> TASK TO CARRY OUT:
After locating the line that contains "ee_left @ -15" in the data below, set down exactly that line and each one after it through the line that contains "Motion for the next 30", and nothing more.

[Data items]

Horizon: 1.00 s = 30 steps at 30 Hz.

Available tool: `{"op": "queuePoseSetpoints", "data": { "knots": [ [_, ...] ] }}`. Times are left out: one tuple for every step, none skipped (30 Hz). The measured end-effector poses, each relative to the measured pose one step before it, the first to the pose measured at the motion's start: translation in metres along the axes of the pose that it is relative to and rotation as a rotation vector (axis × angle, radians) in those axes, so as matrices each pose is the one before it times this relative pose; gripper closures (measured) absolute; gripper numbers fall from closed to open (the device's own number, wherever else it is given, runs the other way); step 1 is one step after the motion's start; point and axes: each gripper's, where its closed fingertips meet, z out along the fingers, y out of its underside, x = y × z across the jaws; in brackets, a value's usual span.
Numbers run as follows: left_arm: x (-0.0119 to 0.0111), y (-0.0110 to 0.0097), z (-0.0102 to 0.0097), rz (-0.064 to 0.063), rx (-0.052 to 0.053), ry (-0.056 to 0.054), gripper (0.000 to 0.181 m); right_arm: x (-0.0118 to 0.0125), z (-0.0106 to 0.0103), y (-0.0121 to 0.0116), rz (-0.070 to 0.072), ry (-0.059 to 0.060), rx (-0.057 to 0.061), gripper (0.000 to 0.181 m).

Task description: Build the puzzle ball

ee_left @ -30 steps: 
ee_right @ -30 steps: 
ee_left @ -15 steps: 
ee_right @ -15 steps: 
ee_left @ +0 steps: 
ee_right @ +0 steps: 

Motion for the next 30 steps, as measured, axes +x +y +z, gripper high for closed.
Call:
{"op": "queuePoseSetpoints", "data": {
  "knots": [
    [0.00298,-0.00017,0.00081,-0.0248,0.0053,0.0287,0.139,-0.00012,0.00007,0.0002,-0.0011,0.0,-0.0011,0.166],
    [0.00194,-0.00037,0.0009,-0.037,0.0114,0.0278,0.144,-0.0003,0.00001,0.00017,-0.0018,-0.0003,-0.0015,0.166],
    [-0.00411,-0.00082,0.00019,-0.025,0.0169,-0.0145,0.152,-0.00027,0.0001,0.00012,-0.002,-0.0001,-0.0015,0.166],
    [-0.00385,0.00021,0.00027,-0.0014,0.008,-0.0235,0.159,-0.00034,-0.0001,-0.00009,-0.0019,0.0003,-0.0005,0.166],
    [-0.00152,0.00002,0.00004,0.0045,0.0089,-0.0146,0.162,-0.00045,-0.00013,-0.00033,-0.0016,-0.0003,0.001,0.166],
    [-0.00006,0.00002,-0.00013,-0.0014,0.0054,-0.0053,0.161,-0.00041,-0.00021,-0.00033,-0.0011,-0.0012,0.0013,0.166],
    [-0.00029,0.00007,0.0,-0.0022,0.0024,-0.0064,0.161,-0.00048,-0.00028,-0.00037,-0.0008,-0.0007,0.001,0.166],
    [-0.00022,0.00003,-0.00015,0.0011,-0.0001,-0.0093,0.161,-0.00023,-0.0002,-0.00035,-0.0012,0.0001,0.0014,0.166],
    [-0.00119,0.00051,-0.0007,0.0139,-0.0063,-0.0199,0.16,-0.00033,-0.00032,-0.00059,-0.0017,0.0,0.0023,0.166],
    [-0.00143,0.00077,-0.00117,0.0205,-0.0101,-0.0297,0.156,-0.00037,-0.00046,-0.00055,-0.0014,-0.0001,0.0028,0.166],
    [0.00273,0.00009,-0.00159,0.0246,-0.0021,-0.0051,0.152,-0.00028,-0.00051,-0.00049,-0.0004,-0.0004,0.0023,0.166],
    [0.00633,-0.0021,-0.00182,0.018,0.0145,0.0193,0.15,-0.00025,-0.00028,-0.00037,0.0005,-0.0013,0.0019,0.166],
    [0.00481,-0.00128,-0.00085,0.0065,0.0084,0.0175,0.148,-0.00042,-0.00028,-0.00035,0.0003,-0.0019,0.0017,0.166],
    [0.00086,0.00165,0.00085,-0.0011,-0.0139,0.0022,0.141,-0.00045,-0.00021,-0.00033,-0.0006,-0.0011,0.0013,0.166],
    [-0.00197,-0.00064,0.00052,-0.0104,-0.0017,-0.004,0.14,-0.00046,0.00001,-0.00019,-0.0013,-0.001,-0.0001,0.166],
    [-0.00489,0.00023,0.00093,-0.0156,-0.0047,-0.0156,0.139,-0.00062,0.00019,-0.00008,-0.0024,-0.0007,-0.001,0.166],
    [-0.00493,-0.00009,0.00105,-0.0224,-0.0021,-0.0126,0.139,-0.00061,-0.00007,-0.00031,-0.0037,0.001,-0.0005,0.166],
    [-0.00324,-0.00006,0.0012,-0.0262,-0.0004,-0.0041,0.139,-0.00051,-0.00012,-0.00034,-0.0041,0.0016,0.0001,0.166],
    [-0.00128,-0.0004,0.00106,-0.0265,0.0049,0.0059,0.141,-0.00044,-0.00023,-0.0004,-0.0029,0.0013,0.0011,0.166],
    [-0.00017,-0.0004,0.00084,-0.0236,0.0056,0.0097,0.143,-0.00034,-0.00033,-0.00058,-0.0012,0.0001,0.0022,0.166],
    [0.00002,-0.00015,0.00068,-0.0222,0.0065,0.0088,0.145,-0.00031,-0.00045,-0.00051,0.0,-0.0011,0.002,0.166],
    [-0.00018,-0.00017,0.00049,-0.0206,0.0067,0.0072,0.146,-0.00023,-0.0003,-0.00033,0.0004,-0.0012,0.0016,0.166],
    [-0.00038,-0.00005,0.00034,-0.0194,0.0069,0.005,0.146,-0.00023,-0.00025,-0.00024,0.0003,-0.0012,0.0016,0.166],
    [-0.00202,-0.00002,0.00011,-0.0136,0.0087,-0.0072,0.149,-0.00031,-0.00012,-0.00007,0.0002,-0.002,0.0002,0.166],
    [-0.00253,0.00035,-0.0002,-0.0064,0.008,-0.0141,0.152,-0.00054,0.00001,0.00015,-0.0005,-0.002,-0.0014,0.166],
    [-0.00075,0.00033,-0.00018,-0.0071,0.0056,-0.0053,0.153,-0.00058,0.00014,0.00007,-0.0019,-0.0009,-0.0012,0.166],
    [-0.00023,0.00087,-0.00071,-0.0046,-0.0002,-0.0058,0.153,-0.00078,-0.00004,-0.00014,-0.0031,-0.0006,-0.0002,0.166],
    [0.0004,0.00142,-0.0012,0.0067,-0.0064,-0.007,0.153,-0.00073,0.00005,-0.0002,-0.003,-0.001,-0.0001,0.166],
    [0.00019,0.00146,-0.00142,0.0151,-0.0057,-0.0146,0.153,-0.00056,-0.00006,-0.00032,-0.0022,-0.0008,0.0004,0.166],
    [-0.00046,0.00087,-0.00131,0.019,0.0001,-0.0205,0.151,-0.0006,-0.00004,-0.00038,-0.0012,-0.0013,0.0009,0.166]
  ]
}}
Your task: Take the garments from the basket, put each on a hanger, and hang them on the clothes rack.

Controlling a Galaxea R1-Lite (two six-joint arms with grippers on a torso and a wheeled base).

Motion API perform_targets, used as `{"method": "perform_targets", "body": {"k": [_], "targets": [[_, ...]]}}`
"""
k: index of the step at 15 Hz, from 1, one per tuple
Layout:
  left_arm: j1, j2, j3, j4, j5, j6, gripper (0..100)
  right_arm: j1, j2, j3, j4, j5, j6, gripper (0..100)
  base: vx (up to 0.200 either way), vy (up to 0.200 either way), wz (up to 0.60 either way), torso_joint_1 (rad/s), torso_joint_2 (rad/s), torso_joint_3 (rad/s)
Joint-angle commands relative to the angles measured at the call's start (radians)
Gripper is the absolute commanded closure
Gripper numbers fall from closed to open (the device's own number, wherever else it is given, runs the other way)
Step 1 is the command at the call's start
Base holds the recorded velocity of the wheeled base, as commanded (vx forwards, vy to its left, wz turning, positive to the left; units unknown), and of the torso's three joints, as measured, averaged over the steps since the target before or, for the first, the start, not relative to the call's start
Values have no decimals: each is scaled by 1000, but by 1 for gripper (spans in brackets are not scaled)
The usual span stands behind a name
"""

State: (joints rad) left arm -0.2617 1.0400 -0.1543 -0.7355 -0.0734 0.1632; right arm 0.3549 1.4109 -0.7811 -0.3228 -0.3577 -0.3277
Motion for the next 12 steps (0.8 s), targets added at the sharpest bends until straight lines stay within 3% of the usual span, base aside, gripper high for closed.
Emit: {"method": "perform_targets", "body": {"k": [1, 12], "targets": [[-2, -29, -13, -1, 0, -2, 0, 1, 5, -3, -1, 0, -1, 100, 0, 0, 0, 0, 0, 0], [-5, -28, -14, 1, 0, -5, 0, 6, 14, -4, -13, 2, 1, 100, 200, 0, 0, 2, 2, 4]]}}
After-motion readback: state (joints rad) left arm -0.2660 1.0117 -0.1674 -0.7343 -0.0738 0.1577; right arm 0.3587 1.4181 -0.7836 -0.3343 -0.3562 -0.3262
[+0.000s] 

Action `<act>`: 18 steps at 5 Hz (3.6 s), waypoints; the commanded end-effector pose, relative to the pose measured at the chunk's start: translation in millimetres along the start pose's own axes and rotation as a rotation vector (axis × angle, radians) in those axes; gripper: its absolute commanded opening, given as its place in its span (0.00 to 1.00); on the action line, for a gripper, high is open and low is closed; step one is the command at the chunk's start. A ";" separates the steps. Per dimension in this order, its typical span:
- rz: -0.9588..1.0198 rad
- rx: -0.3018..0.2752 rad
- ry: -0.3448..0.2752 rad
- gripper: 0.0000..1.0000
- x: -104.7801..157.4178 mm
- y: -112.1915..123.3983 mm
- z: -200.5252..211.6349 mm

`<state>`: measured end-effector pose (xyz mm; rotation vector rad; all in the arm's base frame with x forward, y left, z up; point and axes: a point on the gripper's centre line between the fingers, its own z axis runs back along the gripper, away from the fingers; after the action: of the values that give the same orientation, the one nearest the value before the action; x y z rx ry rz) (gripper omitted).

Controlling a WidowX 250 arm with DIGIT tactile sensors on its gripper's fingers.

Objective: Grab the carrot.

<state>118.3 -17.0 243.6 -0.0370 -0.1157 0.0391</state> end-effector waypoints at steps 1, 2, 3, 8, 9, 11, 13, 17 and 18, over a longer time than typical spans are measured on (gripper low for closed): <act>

> OUTPUT BELOW:
ee_left @ -15 steps: 
ee_right @ -15 steps: 
ee_left @ +0 steps: 
ee_right @ +0 steps: 

Motion for the next 30 steps, as measured, axes +x +y +z, gripper high for closed.

That concludes the exercise.